| DATA SECTION |
== Segment start ==
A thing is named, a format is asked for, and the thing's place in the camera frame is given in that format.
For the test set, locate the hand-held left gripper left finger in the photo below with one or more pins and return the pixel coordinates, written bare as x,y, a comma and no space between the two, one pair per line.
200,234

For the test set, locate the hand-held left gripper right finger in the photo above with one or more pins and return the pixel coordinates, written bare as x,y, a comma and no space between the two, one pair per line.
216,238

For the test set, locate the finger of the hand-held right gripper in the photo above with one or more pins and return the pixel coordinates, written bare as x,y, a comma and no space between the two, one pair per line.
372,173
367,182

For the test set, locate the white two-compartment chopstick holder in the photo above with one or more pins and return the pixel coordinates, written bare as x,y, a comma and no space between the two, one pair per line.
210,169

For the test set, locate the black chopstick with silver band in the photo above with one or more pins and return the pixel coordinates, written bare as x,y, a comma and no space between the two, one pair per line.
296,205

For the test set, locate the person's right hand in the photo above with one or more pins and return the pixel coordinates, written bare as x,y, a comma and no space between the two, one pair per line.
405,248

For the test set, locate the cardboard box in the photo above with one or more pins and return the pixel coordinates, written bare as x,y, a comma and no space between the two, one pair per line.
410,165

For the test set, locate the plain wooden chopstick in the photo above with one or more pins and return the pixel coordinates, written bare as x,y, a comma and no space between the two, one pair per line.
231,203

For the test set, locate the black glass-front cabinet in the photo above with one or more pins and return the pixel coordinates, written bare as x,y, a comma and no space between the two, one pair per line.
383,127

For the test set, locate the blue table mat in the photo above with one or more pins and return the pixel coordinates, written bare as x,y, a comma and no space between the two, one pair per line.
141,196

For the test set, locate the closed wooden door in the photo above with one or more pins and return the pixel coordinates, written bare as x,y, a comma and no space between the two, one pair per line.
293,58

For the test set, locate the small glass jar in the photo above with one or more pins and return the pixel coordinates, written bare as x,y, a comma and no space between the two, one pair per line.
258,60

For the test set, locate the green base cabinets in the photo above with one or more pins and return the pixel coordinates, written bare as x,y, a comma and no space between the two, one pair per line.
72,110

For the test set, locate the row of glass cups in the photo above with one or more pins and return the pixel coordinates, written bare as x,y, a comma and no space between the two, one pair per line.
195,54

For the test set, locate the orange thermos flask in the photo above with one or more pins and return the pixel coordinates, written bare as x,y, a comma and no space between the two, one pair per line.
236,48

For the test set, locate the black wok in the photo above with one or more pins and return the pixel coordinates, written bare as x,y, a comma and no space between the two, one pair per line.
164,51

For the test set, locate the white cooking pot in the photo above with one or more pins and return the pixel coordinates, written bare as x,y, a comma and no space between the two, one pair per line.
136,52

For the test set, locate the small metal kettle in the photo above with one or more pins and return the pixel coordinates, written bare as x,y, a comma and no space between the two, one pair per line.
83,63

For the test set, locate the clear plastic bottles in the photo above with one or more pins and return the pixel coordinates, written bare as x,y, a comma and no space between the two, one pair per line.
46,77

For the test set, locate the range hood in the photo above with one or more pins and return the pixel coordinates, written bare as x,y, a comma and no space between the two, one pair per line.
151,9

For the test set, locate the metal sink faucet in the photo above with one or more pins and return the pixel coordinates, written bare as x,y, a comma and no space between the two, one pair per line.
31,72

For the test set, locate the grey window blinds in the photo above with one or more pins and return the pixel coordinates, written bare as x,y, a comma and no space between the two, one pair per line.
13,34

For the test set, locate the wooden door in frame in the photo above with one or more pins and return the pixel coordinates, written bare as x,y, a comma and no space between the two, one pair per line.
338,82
== Segment end ==
== Segment start ==
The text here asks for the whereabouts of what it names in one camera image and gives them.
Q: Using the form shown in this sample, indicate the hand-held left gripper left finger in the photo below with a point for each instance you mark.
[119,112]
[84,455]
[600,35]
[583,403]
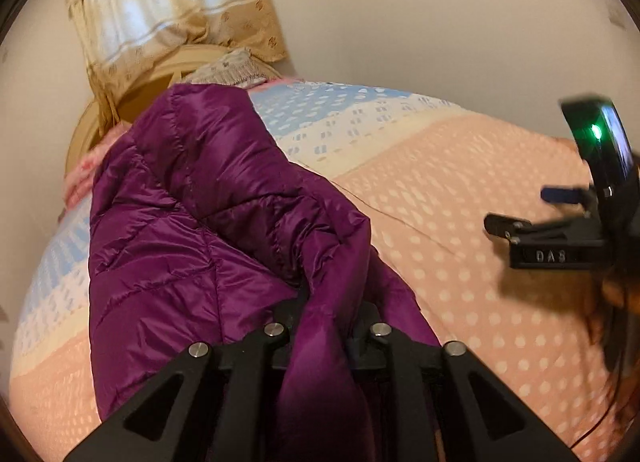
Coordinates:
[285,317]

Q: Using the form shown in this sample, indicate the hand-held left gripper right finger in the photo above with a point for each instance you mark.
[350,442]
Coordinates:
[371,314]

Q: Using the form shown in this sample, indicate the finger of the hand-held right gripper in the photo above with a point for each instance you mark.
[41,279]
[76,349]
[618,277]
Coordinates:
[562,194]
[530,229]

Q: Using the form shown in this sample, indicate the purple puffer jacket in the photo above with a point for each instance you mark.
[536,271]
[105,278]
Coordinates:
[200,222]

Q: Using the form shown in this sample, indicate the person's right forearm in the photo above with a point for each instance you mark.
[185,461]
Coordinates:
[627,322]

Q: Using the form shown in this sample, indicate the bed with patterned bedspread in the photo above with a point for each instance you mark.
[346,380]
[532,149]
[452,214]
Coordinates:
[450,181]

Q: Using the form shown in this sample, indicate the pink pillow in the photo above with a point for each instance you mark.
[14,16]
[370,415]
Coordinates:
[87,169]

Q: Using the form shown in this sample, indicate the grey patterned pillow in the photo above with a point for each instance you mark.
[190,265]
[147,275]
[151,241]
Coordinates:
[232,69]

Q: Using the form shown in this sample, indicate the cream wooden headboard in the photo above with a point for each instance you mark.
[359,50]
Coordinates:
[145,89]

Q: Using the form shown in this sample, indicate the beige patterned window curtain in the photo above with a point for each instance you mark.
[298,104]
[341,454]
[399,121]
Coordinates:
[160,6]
== Segment end ==
| TASK DETAILS |
Among the records, find every line with the word "camera" and copy it.

| ANSWER SECTION |
A thing is named, a format is asked for, and the thing's place in the camera frame is given in that format.
The text here asks for the whereabouts of what it names in one camera image and gives them.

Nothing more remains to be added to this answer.